Tuesday, April 17, 2012

The importance of sleep

We all know that we need sleep, yet we cannot seem to get enough. Did you know not getting enough sleep could be bad for your health?

Sleep helps control your appetite, keeps you alert and focused, helps you have an energized workout, leads to optimal emotional and social functioning, and helps with muscle and brain repair.

“Sleep is incredibly important to having a productive and energized day,” said Shane Stephens, UIS Rec Sports graduate assistant. “If you don’t get enough sleep at night you may be a little crabby and short with people the next day.”

When you sleep at night your brain releases growth hormones between 2 p.m. and 6 p.m. If you are not sleeping during that time your body cannot release those hormones and repair itself.

“If you’re up at 3 a.m. studying or writing a paper, cramming, talking to your friends, whatever it might be if you’re not sleeping during that time you’re not releasing those growth hormones,” said Stephens.

Sleep is also important for helping to control two hormones. Leptin signals to your stomach that you are full and Ghrelin stimulates your appetite.

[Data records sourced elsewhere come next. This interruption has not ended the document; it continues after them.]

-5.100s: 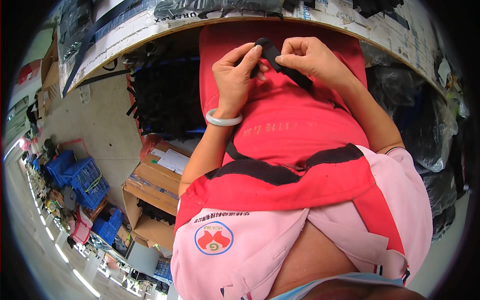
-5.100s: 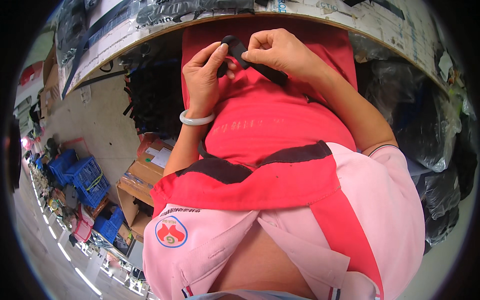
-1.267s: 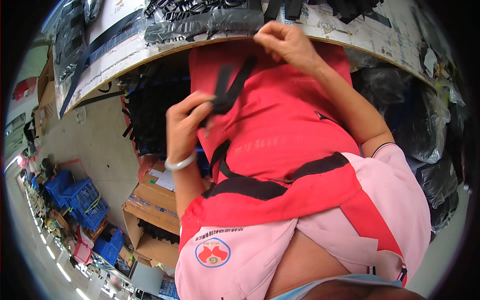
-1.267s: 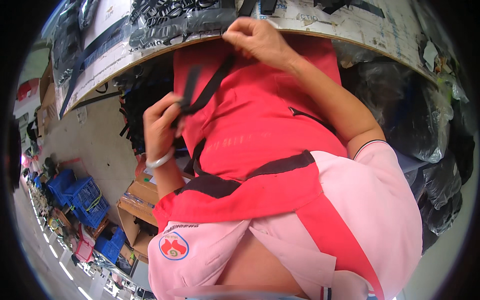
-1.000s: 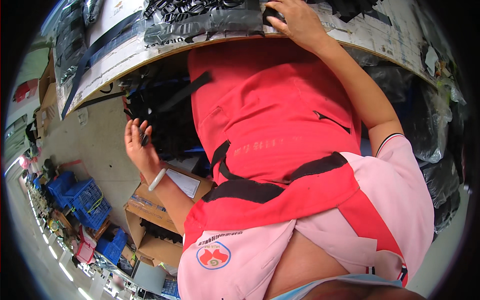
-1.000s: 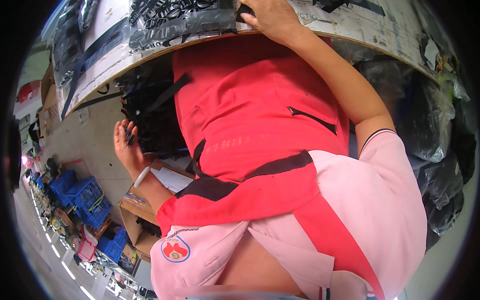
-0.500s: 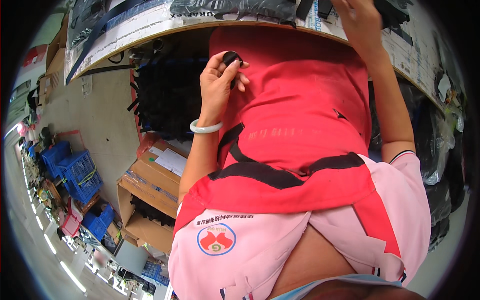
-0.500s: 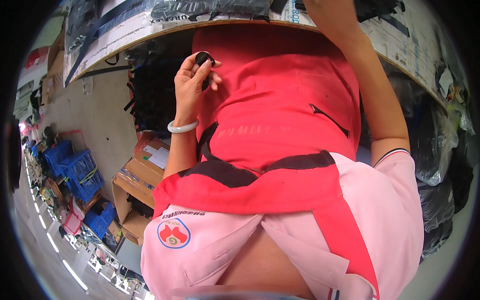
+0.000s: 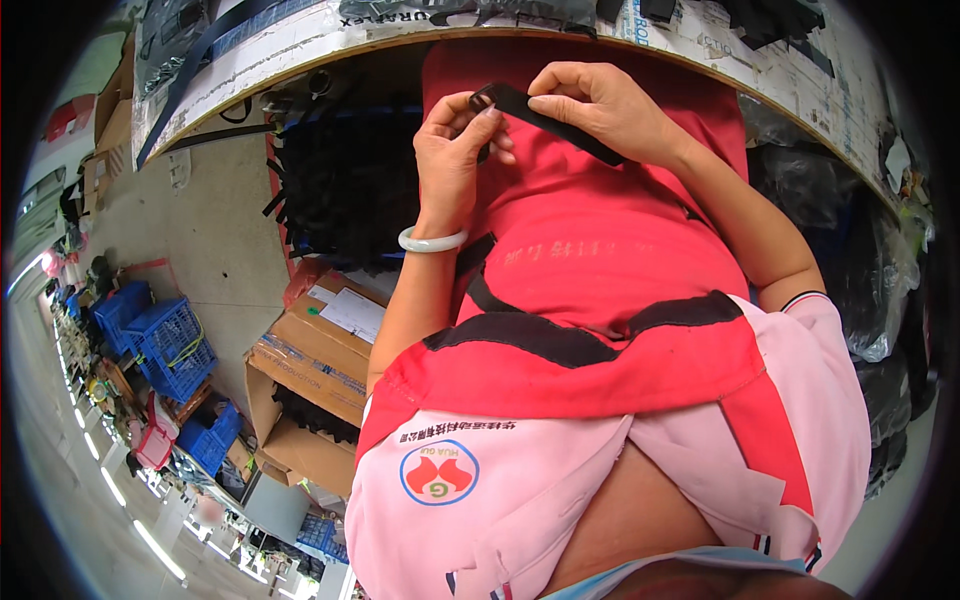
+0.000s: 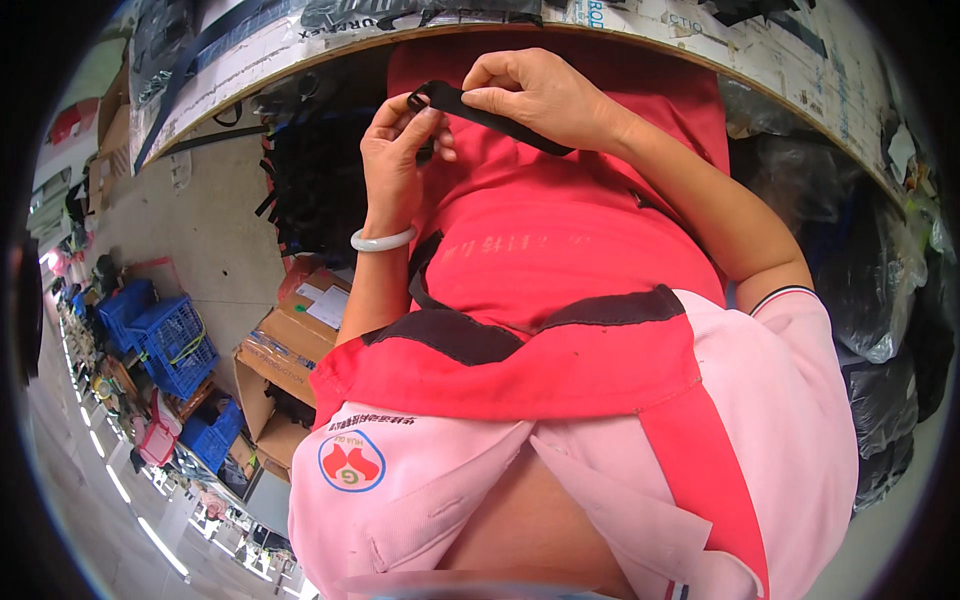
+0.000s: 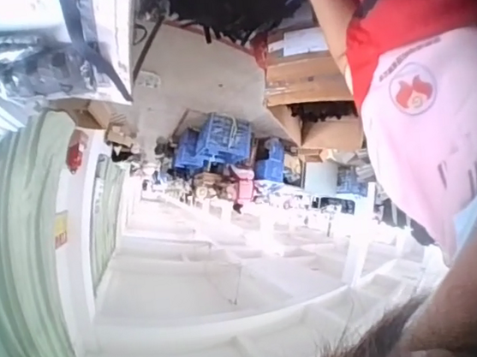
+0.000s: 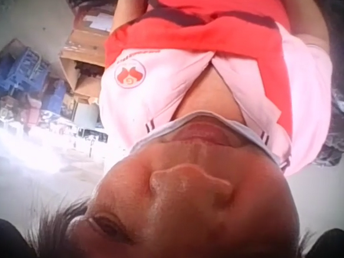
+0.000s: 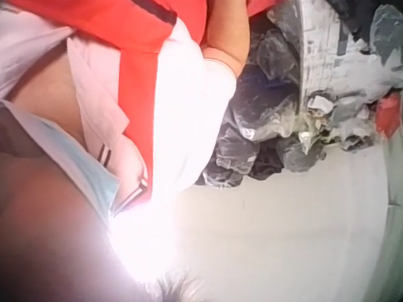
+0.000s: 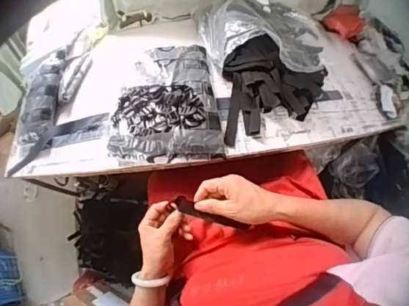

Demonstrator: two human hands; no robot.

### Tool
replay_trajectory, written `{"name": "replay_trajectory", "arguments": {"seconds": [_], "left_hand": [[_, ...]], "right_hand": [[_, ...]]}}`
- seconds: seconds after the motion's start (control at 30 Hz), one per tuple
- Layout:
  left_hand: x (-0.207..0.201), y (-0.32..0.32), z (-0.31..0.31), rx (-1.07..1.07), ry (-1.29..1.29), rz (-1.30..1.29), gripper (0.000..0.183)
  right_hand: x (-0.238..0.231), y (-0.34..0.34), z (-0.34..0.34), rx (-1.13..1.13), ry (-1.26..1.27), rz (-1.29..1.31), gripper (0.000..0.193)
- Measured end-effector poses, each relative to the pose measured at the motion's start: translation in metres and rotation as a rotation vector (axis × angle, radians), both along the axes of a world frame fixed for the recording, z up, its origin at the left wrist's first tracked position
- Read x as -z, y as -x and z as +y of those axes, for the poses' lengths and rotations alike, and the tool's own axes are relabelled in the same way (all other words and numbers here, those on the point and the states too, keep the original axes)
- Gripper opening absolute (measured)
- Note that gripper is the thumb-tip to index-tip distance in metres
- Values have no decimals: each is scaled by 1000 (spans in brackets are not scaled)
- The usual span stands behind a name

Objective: Threading nylon straps through plastic buckles at an assembly workstation.

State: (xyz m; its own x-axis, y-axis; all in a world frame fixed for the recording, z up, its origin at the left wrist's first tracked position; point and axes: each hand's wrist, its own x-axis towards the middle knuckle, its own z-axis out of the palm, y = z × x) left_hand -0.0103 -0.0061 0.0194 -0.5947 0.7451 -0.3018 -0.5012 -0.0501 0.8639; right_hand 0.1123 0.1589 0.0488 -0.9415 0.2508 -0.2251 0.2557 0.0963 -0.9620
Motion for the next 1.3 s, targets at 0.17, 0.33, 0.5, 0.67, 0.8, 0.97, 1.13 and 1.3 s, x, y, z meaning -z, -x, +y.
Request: {"name": "replay_trajectory", "arguments": {"seconds": [0.17,0.33,0.5,0.67,0.8,0.97,1.13,1.3], "left_hand": [[8,-2,-2,8,29,-3,9],[7,-13,3,16,51,103,16],[9,-17,4,18,48,195,23],[12,-19,7,-30,83,327,21],[18,-23,10,-28,76,596,15],[12,-20,7,-58,132,254,13],[13,-22,8,-48,93,240,18],[24,-20,7,-100,76,500,18]], "right_hand": [[3,0,-2,-3,49,-50,18],[5,5,-12,26,173,-116,20],[9,4,-12,172,303,-175,19],[10,4,-16,267,510,-130,21],[21,3,-12,292,667,-65,19],[6,0,-21,285,584,-124,20],[14,0,-20,344,600,-122,22],[9,4,-25,352,712,-76,20]]}}
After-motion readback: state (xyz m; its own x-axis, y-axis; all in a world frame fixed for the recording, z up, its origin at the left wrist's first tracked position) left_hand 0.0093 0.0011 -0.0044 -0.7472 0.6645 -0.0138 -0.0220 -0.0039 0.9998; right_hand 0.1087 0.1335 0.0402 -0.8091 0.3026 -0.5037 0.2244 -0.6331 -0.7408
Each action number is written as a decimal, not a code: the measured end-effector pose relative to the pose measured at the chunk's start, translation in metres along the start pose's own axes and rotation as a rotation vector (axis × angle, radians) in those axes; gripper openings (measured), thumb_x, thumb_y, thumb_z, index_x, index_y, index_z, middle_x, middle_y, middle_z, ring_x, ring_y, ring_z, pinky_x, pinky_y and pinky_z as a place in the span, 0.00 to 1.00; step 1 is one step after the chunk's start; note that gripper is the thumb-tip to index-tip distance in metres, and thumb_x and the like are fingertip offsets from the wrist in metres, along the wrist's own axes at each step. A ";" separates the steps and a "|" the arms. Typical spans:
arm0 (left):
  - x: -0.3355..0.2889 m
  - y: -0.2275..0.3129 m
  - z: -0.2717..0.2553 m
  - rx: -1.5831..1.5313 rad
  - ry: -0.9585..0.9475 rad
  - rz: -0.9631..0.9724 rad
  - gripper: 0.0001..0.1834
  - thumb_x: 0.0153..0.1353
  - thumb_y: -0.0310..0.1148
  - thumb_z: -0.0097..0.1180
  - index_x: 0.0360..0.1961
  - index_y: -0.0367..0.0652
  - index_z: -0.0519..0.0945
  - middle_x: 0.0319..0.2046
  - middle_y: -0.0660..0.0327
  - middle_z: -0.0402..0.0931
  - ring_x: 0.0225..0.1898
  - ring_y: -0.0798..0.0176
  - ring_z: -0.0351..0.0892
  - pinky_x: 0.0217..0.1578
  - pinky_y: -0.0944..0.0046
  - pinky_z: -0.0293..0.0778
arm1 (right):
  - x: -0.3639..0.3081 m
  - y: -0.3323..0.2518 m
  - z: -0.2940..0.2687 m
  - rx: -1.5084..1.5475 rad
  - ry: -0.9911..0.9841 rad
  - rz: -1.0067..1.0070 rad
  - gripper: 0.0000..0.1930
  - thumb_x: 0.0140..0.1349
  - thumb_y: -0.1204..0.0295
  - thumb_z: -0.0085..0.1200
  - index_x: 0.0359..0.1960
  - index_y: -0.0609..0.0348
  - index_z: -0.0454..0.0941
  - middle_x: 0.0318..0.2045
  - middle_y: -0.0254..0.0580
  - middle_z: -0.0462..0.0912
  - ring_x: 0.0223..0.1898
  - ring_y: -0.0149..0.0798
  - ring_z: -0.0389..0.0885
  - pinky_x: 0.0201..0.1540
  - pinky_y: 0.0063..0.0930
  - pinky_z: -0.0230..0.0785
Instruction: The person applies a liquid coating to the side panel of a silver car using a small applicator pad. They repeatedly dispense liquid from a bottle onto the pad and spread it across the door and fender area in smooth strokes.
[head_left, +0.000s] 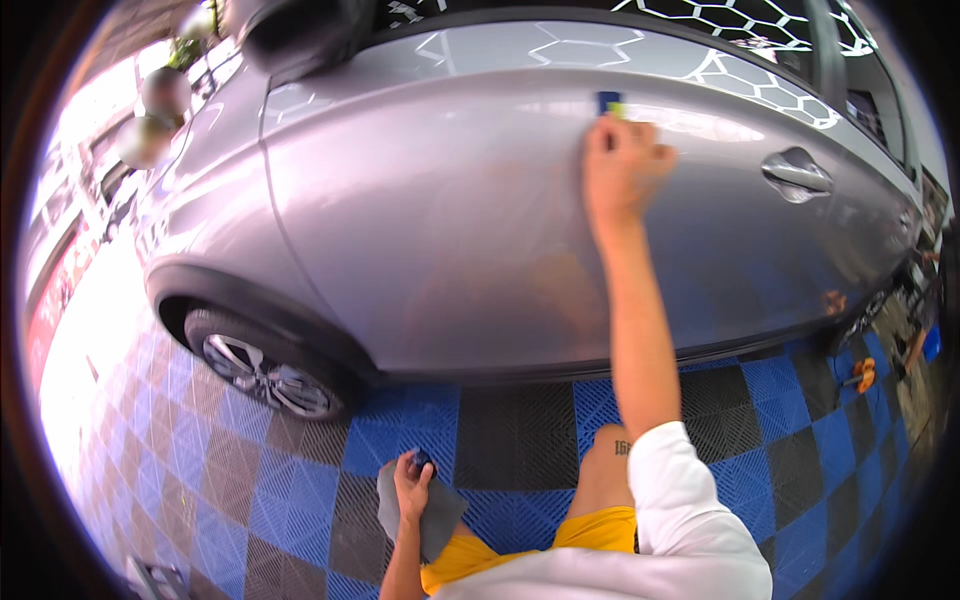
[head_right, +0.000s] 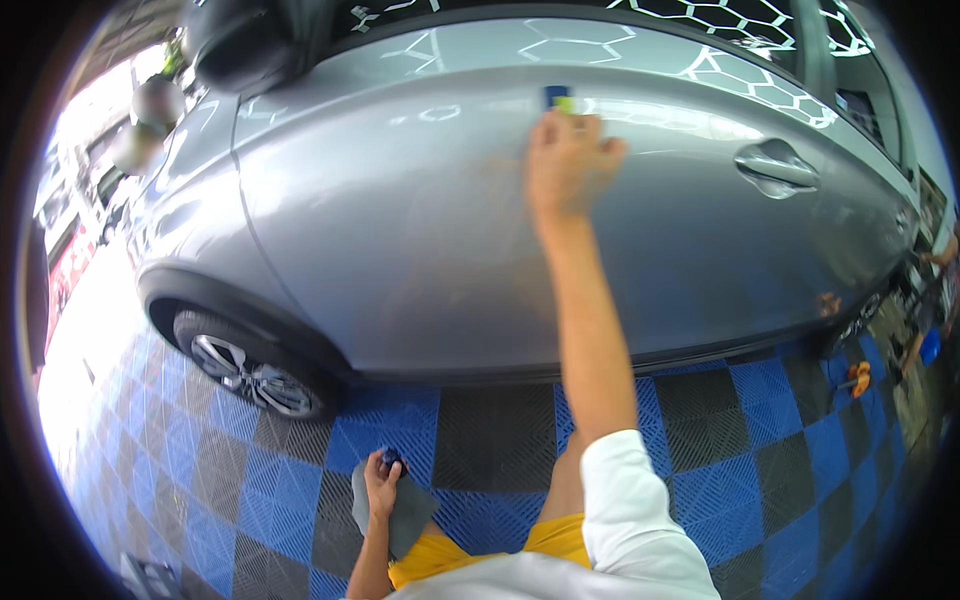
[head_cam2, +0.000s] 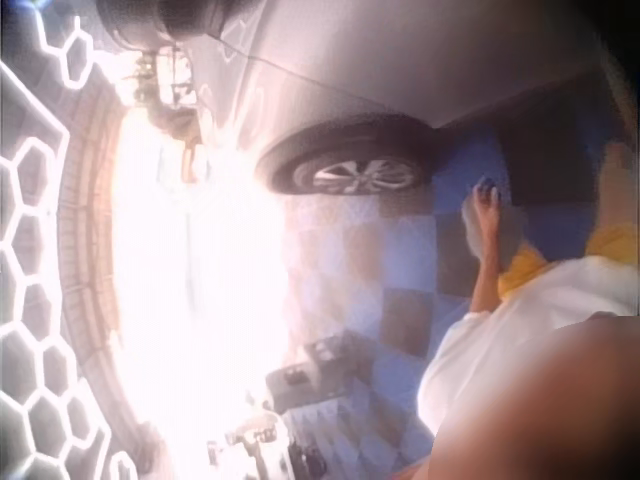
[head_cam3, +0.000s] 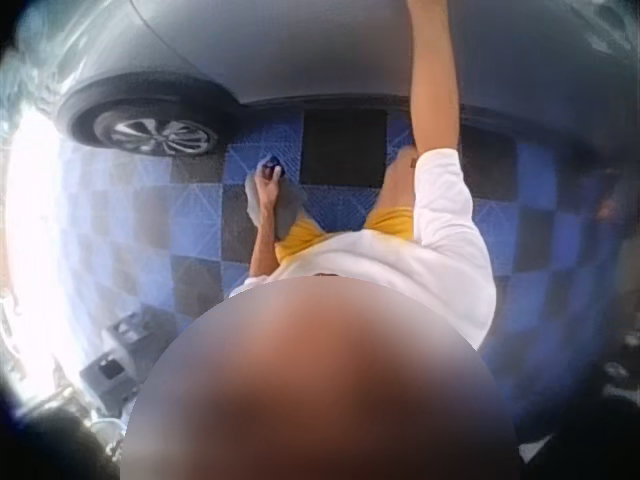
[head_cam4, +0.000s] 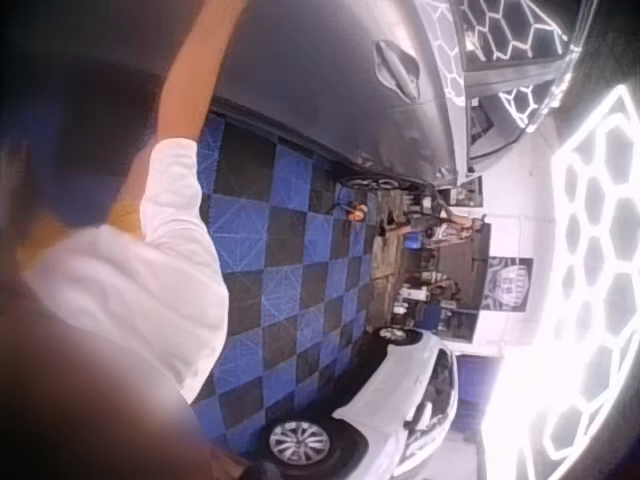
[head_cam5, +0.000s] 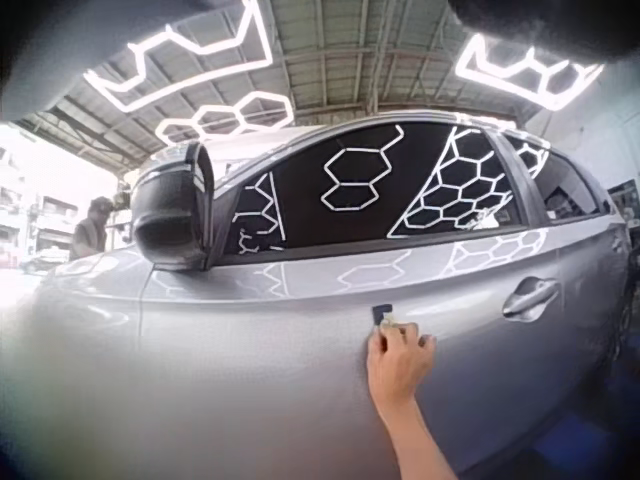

“When you don’t get enough sleep at night it drives your Leptin levels down, which means you don’t feel as full after eating a meal and increases your Ghrelin levels creating a desire to eat,” said Stephens.

It is recommended that the average person sleep 7 to 9 hours every night, however you can also bank hours towards sleep. For example, if you only get 6 hours of sleep overnight, but take a nap later it will count towards your overall total.

In order to get a good night sleep you should develop a routine, prepare your room for sleep by making it dark and cool, and turn off an unplug all your electronics. It is also important that you do not go to bed hungry or full, get regular physical activity, manage your stress levels, and limit naps and caffeine.